Entertainment Magazine

Gangster Squad

Posted on the 19 March 2017 by Sjhoneywell
Film: The Racket
Format: Turner Classic Movies on rockin’ flatscreen. Gangster Squad

First off, please forgive any typos. My left hand is a bit messed up at the moment, so I’m not sure how accurate my typing will be. I may even be more accurate than normal today because I’m aware of it. Anyway, there’s a collection of movies that I’m unlikely to ever see on my various Oscar lists because I just can’t get them. I was excited when TCM scheduled The Patent Leather Kid for its 31 Days of Oscar, but they pulled it last minute. The did run The Racket, though, a film that was thought lost until a single copy turned up in the vaults of Howard Hughes.

The Racket is an old school gangster film that features a couple of different factions butting heads. There are the gangsters, of course. One group of bootlegging thugs is led by Nick Scarsi (Louis Wolheim, who seriously looks the part). The rival gang is headed by a thug nicknamed Spike (Henry Sedley). The only good thing we can say about Spike is that he’s not Nick Scarsi. The only thing good we can say about Nick is that he’s sent his brother Joe (George E. Stone) off to college and wants to keep him out of the rackets.

Opposing the gangs, particularly Nick, are the police. Their faction is led in the film by Captain James McQuigg (Thomas Meighan). Caught in the middle of all of this are the press and pretty much everybody else. The press here are represented by old journalist hands Pratt (Lee Moran) and Miller (Skeets Gallagher) and eventually by rookie reporter Ames (John Darrow).
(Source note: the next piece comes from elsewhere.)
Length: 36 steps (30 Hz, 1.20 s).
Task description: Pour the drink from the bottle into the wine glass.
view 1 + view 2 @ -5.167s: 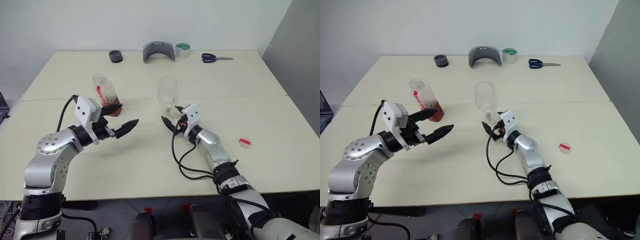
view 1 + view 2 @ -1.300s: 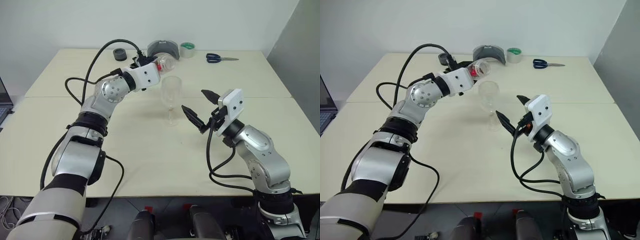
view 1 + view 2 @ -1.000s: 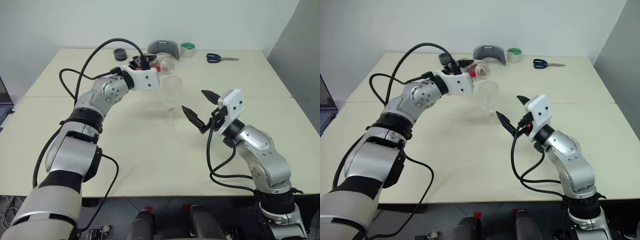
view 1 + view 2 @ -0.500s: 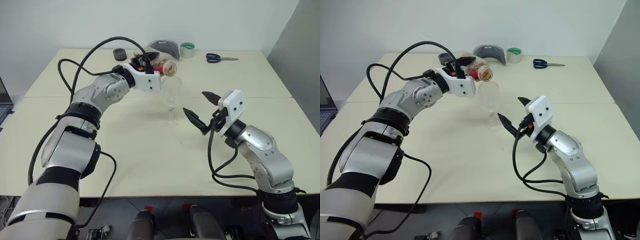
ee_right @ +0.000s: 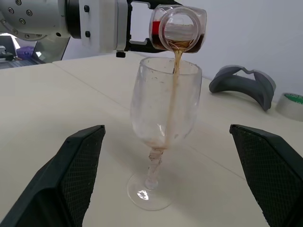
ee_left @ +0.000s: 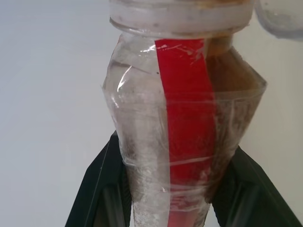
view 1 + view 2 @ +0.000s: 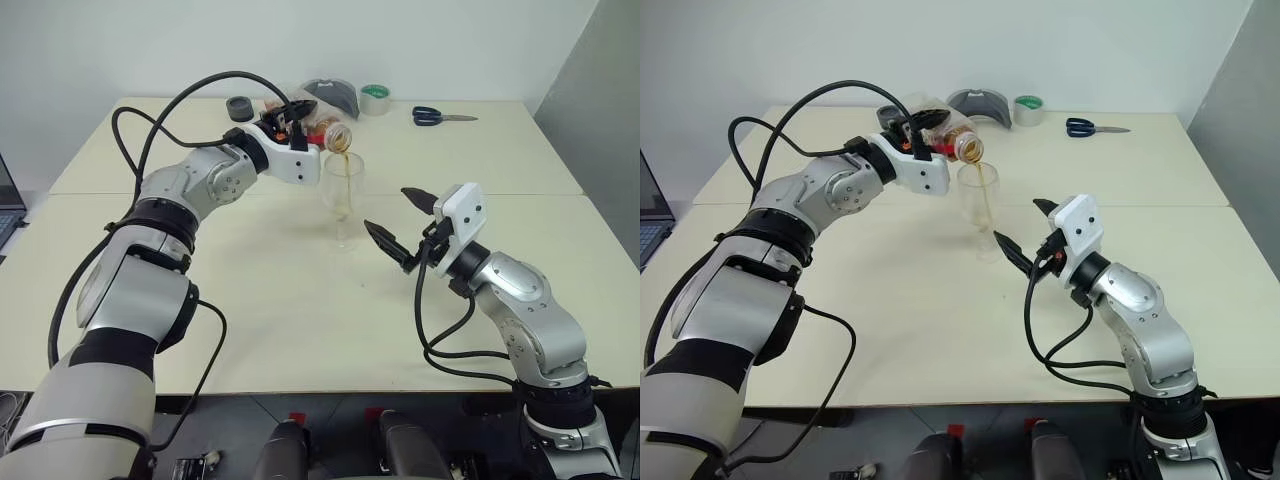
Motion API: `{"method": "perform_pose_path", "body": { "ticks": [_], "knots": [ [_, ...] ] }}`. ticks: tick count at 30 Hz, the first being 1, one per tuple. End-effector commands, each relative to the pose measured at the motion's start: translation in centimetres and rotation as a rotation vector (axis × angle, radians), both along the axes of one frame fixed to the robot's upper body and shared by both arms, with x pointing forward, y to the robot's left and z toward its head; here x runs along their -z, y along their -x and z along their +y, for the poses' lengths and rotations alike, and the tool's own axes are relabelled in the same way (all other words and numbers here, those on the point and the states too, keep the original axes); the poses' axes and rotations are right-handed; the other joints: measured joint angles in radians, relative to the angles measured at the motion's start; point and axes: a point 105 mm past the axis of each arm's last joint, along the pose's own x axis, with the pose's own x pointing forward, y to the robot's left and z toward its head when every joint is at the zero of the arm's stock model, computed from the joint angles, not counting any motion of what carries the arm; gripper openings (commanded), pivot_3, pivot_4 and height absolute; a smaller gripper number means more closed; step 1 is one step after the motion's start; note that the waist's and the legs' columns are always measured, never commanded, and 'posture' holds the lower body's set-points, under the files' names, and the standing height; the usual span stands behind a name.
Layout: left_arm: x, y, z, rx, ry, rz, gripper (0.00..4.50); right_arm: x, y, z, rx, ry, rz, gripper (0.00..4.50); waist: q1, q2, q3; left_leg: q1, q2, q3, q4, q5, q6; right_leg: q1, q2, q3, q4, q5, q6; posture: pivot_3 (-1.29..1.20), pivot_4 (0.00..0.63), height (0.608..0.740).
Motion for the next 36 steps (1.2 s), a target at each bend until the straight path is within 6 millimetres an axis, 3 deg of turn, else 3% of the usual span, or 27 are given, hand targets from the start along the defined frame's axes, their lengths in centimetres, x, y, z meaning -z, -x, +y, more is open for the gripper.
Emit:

Everyone else is represented by show girl Helen Hayes (Marie Prevost). Yes, they named her Helen Hayes.

Anyway, Nick Scarsi is connected to the local political machine, so every time one of his boys gets in trouble and gets arrested by McQuigg, he’s out on the streets almost immediately. When McQuigg gets too close, Scarsi uses his influence to get the captain transferred out to a police district as far away as possible from the action in the inner city. This turns out to be a blessing in disguise for Captain McQuigg when Joe Scarsi, on a date with Helen, tries to get a little fresh with her. When a patrolling officer (G. Pat Collins) tries to see what’s going on, Joe speeds off and strikes a pedestrian. Suddenly, McQuigg has Joe Scarsi in lockup on a manslaughter charge, which is certainly going to get Nick’s attention.

The Racket, at least for much of the running time, moves along at a pretty brisk pace. It slows down near the end, though, and while there’s all sorts of action going on through much of the film, not a lot of it really has much to do with the ultimate plot of having McQuigg and Scarsi facing off against each other. A great deal also seems to depend on our three reporters more or less hanging around the police station just waiting for a story to happen. The plot more or less depends on a bunch of things just happening in the right place and at the right time for all of the pieces to finally fall together in the right way.

In a way, that’s kind of the strength of the film, but it’s also its biggest weakness. A lot of things seem to happen just because they do and without much in the way of connection to anything else going on at the time around the actual story. There isn’t really a completely coherent story from the beginning to the end. Things just sort of happen, and by the end of the film, they have all coalesced into something like a series of events that get us to the conclusion. There’s even a romance thrown in here that literally goes nowhere. Our two romantic characters—Helen and Ames—end up walking off in different directions and at different times before the credits roll.

Ultimately, The Racket is a pretty good example of an early gangster film and not a terrible silent. It’s not going to make my list of great silent or ones that need to be seen by everyone, but it’s serviceable. The problem is that it’s really no more than serviceable. It has all of the problems of a lot of silent when played to a modern audience and lacks all of the charms of a truly great silent film. I’m happy I got to see it, but I don’t know that I’ll ever need to seek it out again.

Why to watch The Racket: Early cops and robbers!
Why not to watch: The plot is a series of weird, coincidental events.